EXERCISE – Please repeat the records below exactly, skipping any pictures.
[[ TASK MATERIAL open ]]
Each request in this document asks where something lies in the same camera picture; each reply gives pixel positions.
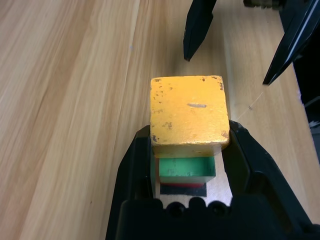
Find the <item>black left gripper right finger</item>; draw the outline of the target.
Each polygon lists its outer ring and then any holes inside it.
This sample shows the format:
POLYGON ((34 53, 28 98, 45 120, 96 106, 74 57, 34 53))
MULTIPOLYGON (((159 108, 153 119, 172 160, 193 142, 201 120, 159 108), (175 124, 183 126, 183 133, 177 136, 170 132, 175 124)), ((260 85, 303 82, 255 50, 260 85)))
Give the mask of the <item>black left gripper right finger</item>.
POLYGON ((224 171, 233 198, 261 195, 273 198, 273 189, 263 166, 265 149, 240 123, 229 121, 229 145, 222 150, 224 171))

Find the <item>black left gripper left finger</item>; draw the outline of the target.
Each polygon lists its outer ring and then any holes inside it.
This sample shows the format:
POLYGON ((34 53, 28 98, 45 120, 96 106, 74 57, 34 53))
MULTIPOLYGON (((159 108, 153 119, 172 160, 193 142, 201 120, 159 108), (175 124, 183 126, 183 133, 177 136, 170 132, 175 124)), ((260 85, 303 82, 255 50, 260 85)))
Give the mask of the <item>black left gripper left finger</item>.
POLYGON ((155 161, 149 125, 135 134, 121 162, 124 164, 124 173, 121 176, 123 199, 155 198, 155 161))

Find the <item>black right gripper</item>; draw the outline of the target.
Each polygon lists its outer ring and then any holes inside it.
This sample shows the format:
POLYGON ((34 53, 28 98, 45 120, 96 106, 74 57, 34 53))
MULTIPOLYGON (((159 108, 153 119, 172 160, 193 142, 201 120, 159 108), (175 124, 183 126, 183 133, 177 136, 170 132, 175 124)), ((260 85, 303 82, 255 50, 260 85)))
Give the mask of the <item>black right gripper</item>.
MULTIPOLYGON (((211 22, 216 0, 193 0, 187 13, 183 56, 190 61, 204 41, 211 22)), ((264 85, 273 83, 296 60, 311 40, 320 24, 319 0, 244 0, 248 8, 283 10, 286 7, 305 6, 293 17, 278 45, 269 69, 263 80, 264 85)))

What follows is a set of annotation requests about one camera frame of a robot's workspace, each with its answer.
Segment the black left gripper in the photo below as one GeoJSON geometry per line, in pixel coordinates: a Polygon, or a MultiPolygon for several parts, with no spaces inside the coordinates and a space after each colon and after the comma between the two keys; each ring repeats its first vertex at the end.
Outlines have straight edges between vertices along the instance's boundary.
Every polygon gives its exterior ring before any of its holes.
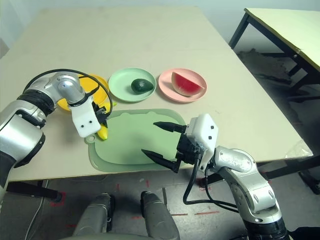
{"type": "Polygon", "coordinates": [[[101,105],[98,105],[93,101],[92,107],[98,122],[103,126],[107,127],[108,126],[107,120],[110,115],[110,103],[105,102],[101,105]]]}

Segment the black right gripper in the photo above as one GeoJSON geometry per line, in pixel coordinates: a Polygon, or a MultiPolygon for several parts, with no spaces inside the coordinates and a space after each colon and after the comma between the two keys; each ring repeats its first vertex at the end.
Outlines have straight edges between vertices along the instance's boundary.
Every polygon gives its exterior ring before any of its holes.
{"type": "MultiPolygon", "coordinates": [[[[187,126],[181,125],[173,122],[158,121],[154,122],[153,125],[168,131],[168,132],[178,132],[185,133],[187,126]]],[[[202,150],[200,146],[196,143],[193,144],[186,134],[181,134],[176,147],[176,160],[167,160],[163,155],[156,153],[154,151],[142,149],[141,151],[150,158],[154,163],[161,165],[167,169],[170,169],[174,173],[178,173],[180,169],[181,162],[191,165],[199,164],[202,158],[202,150]]]]}

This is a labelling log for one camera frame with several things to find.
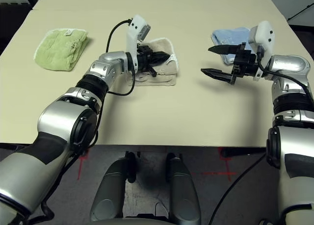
[[ TASK MATERIAL closed ]]
RESPONSE –
Each request in this document asks where something lies in the same camera picture; each reply gives pixel positions.
Find the <item>black left gripper right finger</item>; draw the outline of the target.
Each polygon lists its outer ring and then any holes inside it.
This sample shows the format:
POLYGON ((34 53, 28 98, 45 120, 96 106, 74 57, 34 53))
MULTIPOLYGON (((159 108, 153 119, 172 160, 193 142, 201 120, 159 108), (175 124, 183 126, 183 133, 177 136, 170 132, 175 124)), ((260 85, 303 82, 255 50, 260 85)))
Give the mask of the <item>black left gripper right finger</item>.
POLYGON ((224 171, 233 198, 261 195, 273 198, 273 189, 263 166, 265 149, 240 123, 229 121, 229 145, 222 150, 224 171))

Find the <item>black left gripper left finger</item>; draw the outline of the target.
Each polygon lists its outer ring and then any holes inside it.
This sample shows the format:
POLYGON ((34 53, 28 98, 45 120, 96 106, 74 57, 34 53))
MULTIPOLYGON (((159 108, 153 119, 172 160, 193 142, 201 120, 159 108), (175 124, 183 126, 183 133, 177 136, 170 132, 175 124)), ((260 85, 303 82, 255 50, 260 85)))
Give the mask of the <item>black left gripper left finger</item>.
POLYGON ((155 161, 149 125, 135 134, 121 162, 124 164, 124 173, 121 176, 123 199, 155 198, 155 161))

Find the <item>black right gripper</item>; draw the outline of the target.
Each polygon lists its outer ring and then any holes inside it.
This sample shows the format:
POLYGON ((34 53, 28 98, 45 120, 96 106, 74 57, 34 53))
MULTIPOLYGON (((159 108, 153 119, 172 160, 193 142, 201 120, 159 108), (175 124, 183 126, 183 133, 177 136, 170 132, 175 124)), ((260 85, 303 82, 255 50, 260 85)))
Give the mask of the <item>black right gripper</item>.
MULTIPOLYGON (((211 22, 216 0, 193 0, 187 13, 183 56, 190 61, 204 41, 211 22)), ((264 85, 273 83, 296 60, 311 40, 320 24, 319 0, 244 0, 248 8, 283 10, 286 7, 305 6, 293 17, 278 45, 269 69, 263 80, 264 85)))

What follows is a set of annotation requests about one camera frame of a robot's workspace, each with its answer.
Segment the black left gripper in the photo below as one GeoJSON geometry per line, in pixel coordinates: a Polygon, or a MultiPolygon for several parts, with no spaces inside the coordinates and a space after each colon and after the comma between the two keys; each ring repeats its first vertex at the end.
Outlines have straight edges between vertices along the instance's boundary.
Every polygon gives its exterior ring before any of its holes.
{"type": "Polygon", "coordinates": [[[101,105],[98,105],[93,101],[92,107],[98,122],[103,126],[107,127],[108,126],[107,120],[110,115],[110,103],[105,102],[101,105]]]}

Segment the black right gripper in the photo above as one GeoJSON geometry per line, in pixel coordinates: a Polygon, or a MultiPolygon for several parts, with no spaces inside the coordinates and a space after each colon and after the comma between the two keys; each ring repeats its first vertex at the end.
Outlines have straight edges between vertices along the instance's boundary.
Every polygon gives its exterior ring before any of its holes.
{"type": "MultiPolygon", "coordinates": [[[[187,126],[181,125],[173,122],[158,121],[154,122],[153,125],[168,131],[168,132],[178,132],[185,133],[187,126]]],[[[202,150],[200,146],[196,143],[193,144],[186,134],[181,134],[176,147],[176,160],[167,160],[163,155],[156,153],[154,151],[142,149],[141,151],[150,158],[154,163],[161,165],[167,169],[170,169],[174,173],[178,173],[180,169],[181,162],[191,165],[199,164],[202,158],[202,150]]]]}

This is a labelling log for one camera frame with several things to find.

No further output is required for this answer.